FIGURE 6.

Cleavage is prevented by excess EDTA and by 1,10-phenanthroline and DTT but not by bestatin. A, samples containing 70 μg of kidney lysate were preincubated for 30 min at 37 °C in phosphate buffer with different inhibitors (final concentration: 100 μm bestatin, 10 μm MG132, 10 mm N-ethylmaleimide (NEM), 5 mm EDTA, 5 mm 1, 10-phenanthroline, 1 mm DTT, 5 mm DTT, 10 mm DTT) or with vehicle before reactions for 1 h at 37 °C with 2 μl of SPAK fusion protein (5 μg/μl). IB, immunoblot. B, absence of bestatin effect at concentrations ranging from 1 nm to 100 μm. Western blot analysis was done using 1:1000 anti-SPAK (C-terminal) antibody followed by 1:5000 HRP-conjugated anti-rabbit antibody. FP, fusion protein. C, the protease that cleaves SPAK is a Zn²⁺ metalloprotease.
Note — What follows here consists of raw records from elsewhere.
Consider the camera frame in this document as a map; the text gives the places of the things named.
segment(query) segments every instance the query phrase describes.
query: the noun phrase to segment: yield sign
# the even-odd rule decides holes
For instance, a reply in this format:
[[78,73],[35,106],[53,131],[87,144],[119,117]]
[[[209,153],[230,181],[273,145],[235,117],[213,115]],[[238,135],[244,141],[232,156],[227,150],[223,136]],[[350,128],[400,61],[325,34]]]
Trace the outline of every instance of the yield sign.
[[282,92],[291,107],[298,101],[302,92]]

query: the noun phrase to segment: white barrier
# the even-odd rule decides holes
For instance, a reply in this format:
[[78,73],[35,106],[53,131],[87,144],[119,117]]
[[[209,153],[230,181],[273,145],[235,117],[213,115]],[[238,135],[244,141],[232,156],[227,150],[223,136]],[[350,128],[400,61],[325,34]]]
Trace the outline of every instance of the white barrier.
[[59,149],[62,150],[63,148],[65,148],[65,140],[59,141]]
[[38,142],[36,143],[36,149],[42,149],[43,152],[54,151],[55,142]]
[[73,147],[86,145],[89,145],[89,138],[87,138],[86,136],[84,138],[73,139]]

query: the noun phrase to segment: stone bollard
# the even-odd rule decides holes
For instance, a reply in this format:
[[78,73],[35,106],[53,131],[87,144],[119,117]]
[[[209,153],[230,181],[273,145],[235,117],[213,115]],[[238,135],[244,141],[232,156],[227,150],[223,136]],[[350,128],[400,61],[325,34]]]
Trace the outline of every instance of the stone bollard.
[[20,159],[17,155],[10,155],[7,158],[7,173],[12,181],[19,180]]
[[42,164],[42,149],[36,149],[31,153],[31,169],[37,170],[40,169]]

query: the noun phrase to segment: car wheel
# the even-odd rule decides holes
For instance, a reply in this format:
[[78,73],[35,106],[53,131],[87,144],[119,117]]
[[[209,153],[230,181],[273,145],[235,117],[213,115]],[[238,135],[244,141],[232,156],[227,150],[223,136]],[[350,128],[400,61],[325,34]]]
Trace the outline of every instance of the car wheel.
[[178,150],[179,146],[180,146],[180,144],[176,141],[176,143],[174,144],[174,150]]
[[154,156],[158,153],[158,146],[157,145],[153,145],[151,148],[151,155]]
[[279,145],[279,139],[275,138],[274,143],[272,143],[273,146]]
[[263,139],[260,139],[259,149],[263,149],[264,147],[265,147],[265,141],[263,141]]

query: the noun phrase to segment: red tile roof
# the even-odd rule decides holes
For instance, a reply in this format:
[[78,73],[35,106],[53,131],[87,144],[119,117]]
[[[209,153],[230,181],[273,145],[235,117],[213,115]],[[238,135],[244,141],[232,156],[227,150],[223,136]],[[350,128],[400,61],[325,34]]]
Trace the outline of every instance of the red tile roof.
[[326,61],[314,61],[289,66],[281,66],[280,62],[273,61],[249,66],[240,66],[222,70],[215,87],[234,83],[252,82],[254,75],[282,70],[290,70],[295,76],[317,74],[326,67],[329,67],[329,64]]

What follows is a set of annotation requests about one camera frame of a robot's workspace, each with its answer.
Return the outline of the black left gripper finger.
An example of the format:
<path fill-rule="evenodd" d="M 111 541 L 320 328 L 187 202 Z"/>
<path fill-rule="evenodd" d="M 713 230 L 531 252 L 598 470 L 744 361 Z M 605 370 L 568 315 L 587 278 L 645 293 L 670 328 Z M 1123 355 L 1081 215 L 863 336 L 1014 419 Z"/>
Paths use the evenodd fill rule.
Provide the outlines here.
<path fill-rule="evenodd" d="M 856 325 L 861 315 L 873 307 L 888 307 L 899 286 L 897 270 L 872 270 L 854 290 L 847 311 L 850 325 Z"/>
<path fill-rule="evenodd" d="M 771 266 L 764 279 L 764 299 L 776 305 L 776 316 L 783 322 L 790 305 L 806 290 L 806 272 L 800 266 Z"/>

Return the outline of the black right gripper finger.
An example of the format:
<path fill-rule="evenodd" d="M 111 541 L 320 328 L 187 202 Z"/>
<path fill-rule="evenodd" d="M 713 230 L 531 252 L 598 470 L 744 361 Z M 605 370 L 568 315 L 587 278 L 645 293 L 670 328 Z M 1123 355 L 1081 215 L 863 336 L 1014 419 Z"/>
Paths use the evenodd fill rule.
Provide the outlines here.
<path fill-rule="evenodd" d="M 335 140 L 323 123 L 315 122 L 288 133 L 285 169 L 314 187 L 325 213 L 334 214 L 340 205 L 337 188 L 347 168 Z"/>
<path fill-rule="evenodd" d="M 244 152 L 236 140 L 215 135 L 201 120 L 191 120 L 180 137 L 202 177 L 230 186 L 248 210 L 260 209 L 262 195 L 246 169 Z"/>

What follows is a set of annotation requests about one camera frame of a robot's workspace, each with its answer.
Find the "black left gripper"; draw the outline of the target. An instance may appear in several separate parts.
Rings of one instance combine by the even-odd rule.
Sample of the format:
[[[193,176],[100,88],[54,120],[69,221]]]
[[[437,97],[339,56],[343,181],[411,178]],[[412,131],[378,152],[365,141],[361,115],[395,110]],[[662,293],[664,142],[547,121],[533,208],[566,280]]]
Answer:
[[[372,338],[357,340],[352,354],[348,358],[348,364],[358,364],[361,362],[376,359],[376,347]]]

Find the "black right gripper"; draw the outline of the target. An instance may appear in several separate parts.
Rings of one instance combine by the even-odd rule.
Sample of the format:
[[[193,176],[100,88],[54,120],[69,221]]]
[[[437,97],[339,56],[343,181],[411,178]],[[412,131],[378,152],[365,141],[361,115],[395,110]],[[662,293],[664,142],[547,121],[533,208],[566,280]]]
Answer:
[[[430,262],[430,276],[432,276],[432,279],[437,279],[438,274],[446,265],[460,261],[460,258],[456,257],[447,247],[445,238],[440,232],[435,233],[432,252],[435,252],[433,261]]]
Kidney lysate was incubated with 20 mm EDTA for 1 h at 37 °C followed by 2 days of dialysis at 4 °C to wash away the EDTA. Recovered lysate was then concentrated using a 30-kDa centrifugal filter (Millipore) and preincubated (4 μg) with or without 1 mm concentrations of different divalent cations for 30 min before reaction with GST-SPAK fusion protein for 1 h at 37 °C. Reaction between non-EDTA-treated kidney lysate (4 μg, diluted) and SPAK fusion protein was used as positive control. Typical reactions between 1 μl of kidney lysate (22 μg/μl, original) and 2 μl of SPAK fusion protein was also used as a positive control. Samples were subjected to 10% SDS-PAGE followed by Western blot analysis as described before.